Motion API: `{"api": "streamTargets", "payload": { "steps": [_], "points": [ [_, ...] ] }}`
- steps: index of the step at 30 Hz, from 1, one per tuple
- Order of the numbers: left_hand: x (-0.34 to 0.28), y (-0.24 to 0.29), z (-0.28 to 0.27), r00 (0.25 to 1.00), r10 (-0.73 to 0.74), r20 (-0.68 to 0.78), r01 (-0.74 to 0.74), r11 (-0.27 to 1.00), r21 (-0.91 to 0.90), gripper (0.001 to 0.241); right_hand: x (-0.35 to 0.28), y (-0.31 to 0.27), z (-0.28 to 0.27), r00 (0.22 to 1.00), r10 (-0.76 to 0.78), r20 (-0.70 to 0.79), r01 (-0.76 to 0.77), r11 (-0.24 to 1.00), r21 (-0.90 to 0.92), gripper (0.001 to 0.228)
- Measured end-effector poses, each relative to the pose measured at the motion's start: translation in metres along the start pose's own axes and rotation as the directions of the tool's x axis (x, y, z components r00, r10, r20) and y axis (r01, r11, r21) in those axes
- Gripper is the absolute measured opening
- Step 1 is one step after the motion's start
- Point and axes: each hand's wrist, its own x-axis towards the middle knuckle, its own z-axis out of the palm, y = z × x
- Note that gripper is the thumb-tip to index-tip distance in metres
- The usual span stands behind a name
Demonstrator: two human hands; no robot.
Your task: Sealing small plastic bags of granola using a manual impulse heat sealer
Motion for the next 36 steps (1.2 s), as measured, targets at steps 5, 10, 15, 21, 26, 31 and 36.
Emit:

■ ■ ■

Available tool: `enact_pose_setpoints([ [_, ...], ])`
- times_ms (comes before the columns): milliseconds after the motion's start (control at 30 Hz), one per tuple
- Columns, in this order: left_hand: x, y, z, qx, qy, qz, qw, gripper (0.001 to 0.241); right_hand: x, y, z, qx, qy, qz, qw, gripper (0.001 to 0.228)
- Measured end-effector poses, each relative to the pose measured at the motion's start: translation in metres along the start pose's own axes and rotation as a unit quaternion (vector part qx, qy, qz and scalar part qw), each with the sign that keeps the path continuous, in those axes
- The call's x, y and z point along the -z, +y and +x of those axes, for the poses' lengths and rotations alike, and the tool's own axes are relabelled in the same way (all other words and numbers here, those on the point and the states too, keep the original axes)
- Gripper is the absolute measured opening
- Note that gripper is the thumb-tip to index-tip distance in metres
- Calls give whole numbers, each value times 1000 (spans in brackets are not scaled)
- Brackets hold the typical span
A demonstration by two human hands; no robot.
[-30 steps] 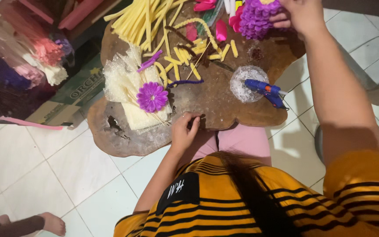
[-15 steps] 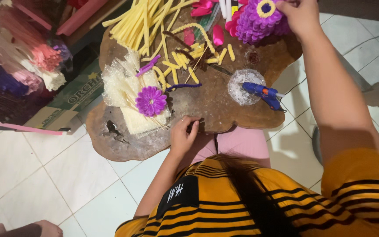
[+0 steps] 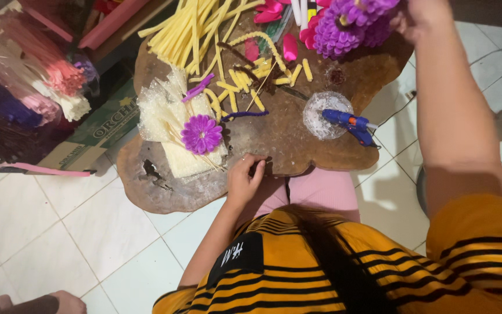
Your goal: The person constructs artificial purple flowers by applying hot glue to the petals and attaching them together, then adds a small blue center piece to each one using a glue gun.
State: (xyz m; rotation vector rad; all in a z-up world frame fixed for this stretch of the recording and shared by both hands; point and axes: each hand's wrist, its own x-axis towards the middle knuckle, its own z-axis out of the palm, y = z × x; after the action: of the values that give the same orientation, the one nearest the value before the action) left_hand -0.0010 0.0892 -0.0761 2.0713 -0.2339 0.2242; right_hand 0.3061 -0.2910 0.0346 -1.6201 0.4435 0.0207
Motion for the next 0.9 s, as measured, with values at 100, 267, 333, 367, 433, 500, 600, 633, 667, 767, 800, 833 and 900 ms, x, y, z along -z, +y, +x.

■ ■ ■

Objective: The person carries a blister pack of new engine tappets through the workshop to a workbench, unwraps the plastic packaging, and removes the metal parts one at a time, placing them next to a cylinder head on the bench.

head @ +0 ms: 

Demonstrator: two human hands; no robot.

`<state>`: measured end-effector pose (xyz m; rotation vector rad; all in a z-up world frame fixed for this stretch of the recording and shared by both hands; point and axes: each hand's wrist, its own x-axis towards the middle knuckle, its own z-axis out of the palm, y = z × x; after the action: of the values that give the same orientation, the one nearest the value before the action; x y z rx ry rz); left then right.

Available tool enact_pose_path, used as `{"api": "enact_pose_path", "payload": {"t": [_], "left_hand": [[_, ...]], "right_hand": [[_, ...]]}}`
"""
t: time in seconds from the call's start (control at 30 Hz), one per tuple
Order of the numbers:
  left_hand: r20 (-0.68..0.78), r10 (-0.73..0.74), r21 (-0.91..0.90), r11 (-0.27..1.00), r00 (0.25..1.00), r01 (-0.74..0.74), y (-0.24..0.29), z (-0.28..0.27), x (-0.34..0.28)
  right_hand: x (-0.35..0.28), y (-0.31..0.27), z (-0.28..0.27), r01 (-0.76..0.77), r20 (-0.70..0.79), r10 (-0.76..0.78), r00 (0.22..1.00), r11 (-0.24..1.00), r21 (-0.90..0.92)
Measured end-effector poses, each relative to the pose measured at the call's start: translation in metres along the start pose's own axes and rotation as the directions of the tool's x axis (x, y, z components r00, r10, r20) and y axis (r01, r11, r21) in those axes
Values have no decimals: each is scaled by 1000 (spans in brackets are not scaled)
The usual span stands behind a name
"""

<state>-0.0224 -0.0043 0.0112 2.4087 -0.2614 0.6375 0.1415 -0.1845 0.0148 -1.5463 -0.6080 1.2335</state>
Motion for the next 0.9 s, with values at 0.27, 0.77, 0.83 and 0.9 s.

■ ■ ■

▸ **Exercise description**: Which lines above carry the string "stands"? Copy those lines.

▸ **Answer for the task**:
- The usual span stands behind a name
The usual span stands behind a name

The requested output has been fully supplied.